I’m not one for anniversaries. I’m even trying to forget my own birthday (please don’t make me 30) but I’m pretty sure Vix Meldrew is 2, just about now. How much has my life changed since I started my little Blogger account all those moons ago?
Blogging has given me life. It’s given me confidence. It’s given me an outlet. It’s given me friends. But above all, it’s given me, me.
Rewind to this time 2 years ago. I was a MISERABLE teacher and girlfriend. I was over worked and underpaid. I was over loving and under appreciated. I was also a bit lonely. All of my friends were progressing in life and moving away and I was just stuck. Stuck in a relationship that broke me down at the core and stuck in a job where I felt I couldn’t do anything right.

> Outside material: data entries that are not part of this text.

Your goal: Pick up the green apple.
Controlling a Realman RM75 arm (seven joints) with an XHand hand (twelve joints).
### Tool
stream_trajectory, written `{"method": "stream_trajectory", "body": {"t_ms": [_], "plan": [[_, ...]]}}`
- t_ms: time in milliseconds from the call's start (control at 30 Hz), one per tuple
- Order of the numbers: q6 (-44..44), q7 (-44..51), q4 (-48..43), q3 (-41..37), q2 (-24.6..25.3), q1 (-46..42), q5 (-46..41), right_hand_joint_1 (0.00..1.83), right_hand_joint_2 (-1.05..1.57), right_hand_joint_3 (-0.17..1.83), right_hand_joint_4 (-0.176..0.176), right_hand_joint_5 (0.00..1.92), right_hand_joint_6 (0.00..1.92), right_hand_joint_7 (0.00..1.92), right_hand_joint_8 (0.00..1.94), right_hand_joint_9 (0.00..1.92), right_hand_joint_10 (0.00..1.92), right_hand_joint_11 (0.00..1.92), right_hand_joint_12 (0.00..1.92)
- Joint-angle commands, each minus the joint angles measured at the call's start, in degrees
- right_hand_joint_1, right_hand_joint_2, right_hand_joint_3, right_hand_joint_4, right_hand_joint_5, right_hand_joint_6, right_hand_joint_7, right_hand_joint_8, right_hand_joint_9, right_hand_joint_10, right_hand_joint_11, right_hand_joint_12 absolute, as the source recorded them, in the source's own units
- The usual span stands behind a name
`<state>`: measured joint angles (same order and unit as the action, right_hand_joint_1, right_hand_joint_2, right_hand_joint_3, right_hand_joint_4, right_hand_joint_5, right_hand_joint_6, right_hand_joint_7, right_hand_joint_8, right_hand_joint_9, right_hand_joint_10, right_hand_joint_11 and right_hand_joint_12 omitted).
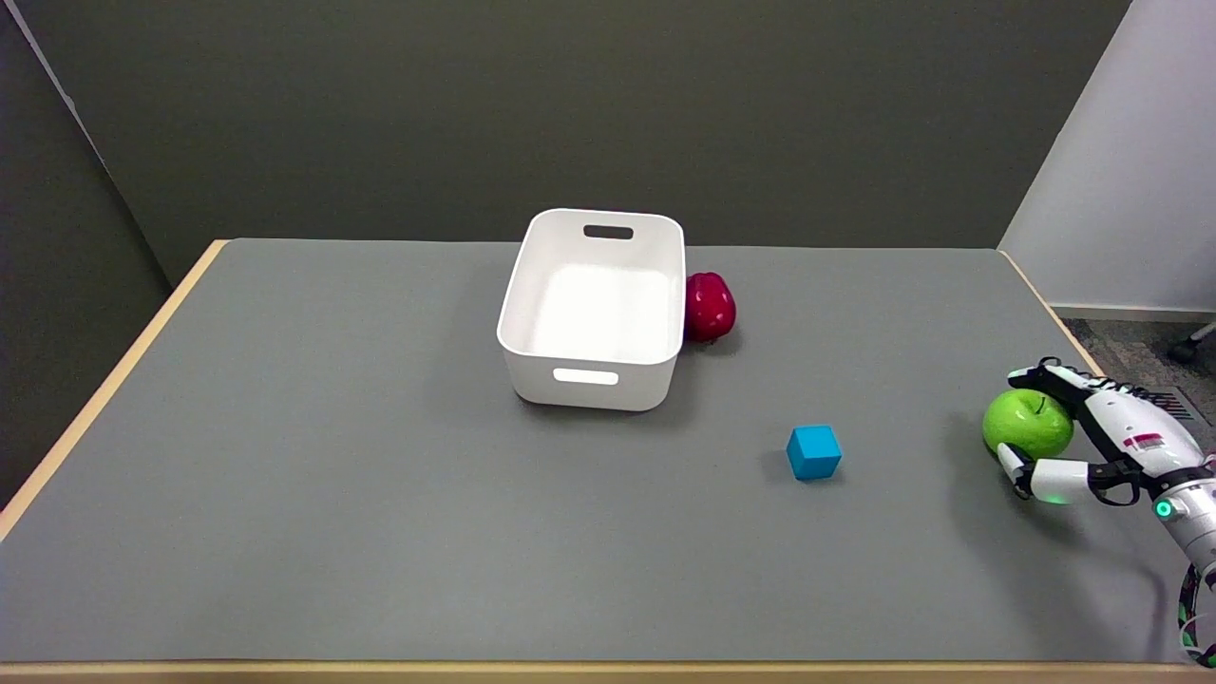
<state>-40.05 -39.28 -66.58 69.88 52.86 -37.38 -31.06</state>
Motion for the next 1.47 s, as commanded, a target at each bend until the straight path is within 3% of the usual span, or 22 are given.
{"method": "stream_trajectory", "body": {"t_ms": [33,133,200,233,267,367,433,500,767,1067,1267,1467], "plan": [[-0.3,0.0,0.7,1.4,-0.5,0.5,0.0,0.84,0.61,0.95,0.040,0.37,0.68,0.46,0.51,0.38,1.00,0.25,1.46],[-1.3,0.0,1.5,2.3,-1.0,1.4,0.0,0.87,0.69,0.98,0.039,0.47,0.90,0.54,0.61,0.48,1.04,0.28,1.52],[-2.5,0.0,2.1,3.2,-1.3,2.1,0.0,0.87,1.07,0.45,0.079,0.59,1.41,0.65,0.82,0.61,1.21,0.35,1.57],[-3.6,0.0,2.7,3.9,-1.5,2.6,0.0,0.88,1.16,0.31,0.087,0.63,1.55,0.69,0.90,0.67,1.28,0.37,1.59],[-4.2,0.0,3.2,4.4,-1.6,3.0,0.0,0.89,1.15,0.33,0.084,0.65,1.54,0.72,0.94,0.70,1.31,0.39,1.60],[-4.6,0.0,3.5,4.9,-1.8,3.5,0.0,1.14,1.18,0.22,-0.057,0.61,1.46,0.78,1.51,0.78,1.74,0.55,1.58],[-4.7,0.0,3.5,5.0,-1.9,3.6,0.0,1.14,1.17,0.26,-0.081,0.60,1.46,0.74,1.60,0.75,1.80,0.56,1.59],[-4.9,0.0,3.5,5.0,-1.9,3.7,0.0,1.13,1.22,0.26,-0.176,0.57,1.61,0.60,1.67,0.73,1.91,0.54,1.65],[-7.9,0.0,2.3,4.7,-2.1,5.2,-0.3,1.10,1.26,0.26,-0.176,0.52,1.68,0.53,1.77,0.65,1.92,0.59,1.66],[-14.9,-2.6,-6.2,6.9,-6.2,12.4,0.0,1.09,1.30,0.23,-0.176,0.49,1.71,0.50,1.81,0.63,1.92,0.63,1.71],[-16.0,-2.6,-9.9,16.7,-8.6,24.7,1.1,1.08,1.32,0.21,-0.176,0.48,1.73,0.48,1.84,0.59,1.92,0.64,1.75],[-14.2,-2.6,-7.2,27.7,-3.9,41.7,8.4,1.06,1.35,0.18,-0.176,0.45,1.76,0.45,1.87,0.53,1.92,0.64,1.79]]}}
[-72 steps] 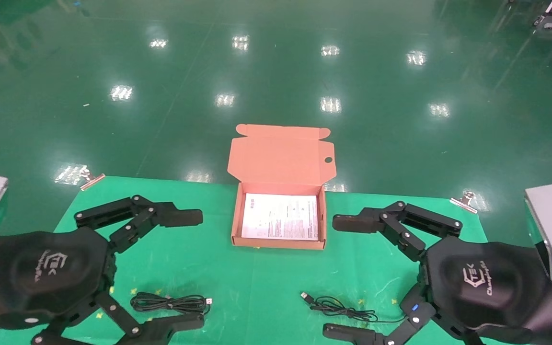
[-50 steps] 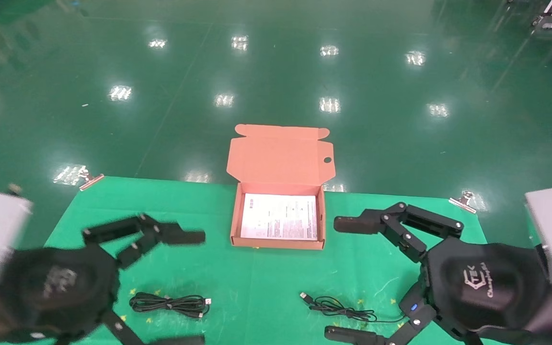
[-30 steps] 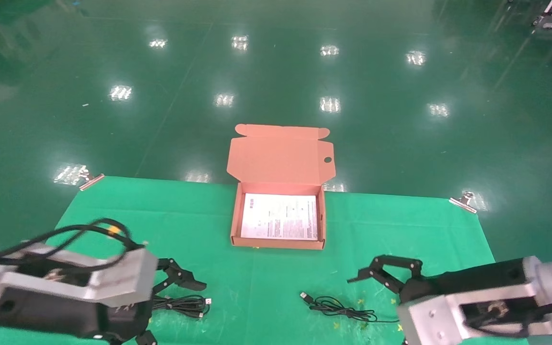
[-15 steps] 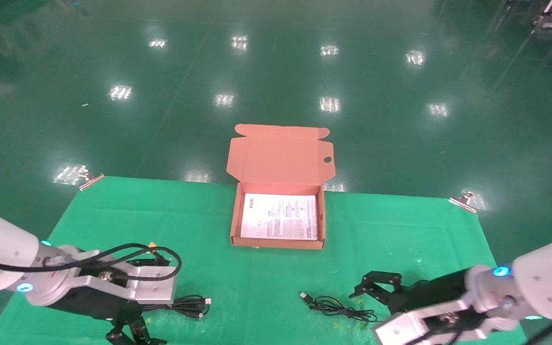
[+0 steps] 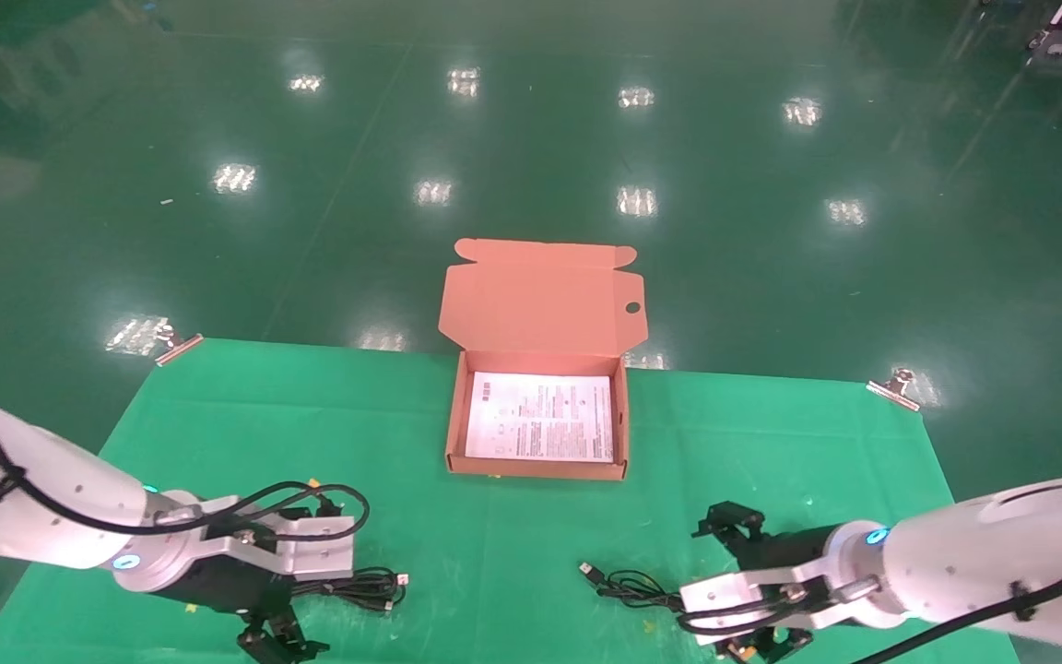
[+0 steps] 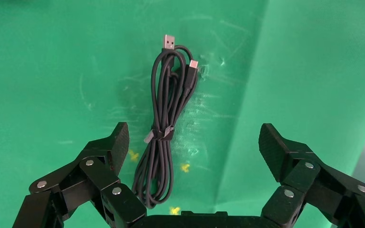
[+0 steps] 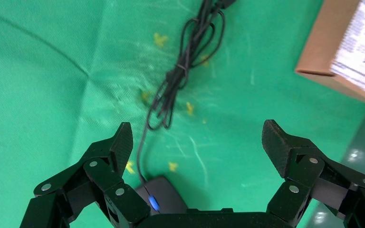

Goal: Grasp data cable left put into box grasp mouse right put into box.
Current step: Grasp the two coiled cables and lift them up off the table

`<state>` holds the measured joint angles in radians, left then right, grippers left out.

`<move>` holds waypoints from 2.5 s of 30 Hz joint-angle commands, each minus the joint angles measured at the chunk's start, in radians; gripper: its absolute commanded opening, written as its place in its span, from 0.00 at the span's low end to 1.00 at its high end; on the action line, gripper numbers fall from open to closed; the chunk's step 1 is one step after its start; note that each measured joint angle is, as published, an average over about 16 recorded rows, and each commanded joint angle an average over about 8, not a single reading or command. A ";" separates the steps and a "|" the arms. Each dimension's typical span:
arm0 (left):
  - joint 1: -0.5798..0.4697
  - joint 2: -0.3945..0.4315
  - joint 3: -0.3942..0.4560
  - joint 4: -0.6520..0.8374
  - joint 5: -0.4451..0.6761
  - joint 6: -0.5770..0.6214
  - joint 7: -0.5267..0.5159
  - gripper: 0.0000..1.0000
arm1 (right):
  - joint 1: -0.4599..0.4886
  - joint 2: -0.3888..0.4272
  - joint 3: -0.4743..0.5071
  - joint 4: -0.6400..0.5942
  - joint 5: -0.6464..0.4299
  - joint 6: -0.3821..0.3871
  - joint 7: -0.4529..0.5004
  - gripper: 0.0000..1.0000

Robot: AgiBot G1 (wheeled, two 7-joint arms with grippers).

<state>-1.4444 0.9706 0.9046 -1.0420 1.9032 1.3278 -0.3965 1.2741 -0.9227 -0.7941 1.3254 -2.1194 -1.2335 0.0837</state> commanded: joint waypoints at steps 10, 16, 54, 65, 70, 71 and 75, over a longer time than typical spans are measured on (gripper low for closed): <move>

Then I started Vix Meldrew after being obsessed with blogs for the last 5 years. One thing that has lasted since the beginning has been my ’10 things’ posts that I hope have brought many chuckles to you, my readers. I might not attempt fashion posts or write my boring wishlists any more, but I think the heart of my blog is still here. The heart is me.
So how did blogging make me, me?
Just look at the big changes my life has gone through in the last year or so…
At work, I don’t feel so under appreciated. I’m not striving for career progression, because I strive for better things with my blog. This means I can focus on what’s important in my line of work – the children. I make sure I don’t bring work home because I’d rather be blogging, tweeting or attending events. I’m also a lot happier with my work life balance which means the kids get a funny Miss, not a pissed off one.
When my relationship broke down in October, I was immediately added to a blogger Whatsapp group. A group with girls I now consider best friends. They were with me through every foray into the dating world and held my hand as my moving on overwhelmed me. My blog was my outlet for my dating woes and as you related and commented, I felt strong and happier than I’ve ever been. You were all there to laugh at the crazy monkey porn moments and get angry at the ghosting gits who ended up in the Graveyard.
When my Mum passed, my Whatsapp group were literally with me every second of her death. Then when I posted my news, the response, love and support was overwhelming. In a time I felt like I was falling down, you all held me up. Just releasing thoughts and emotions into my space helped me work through it.
And now as I enter new stages in life, whether that’s a new year at school, a new relationship or turning 30, I know I’ll always have my blog to turn to, to give me life again.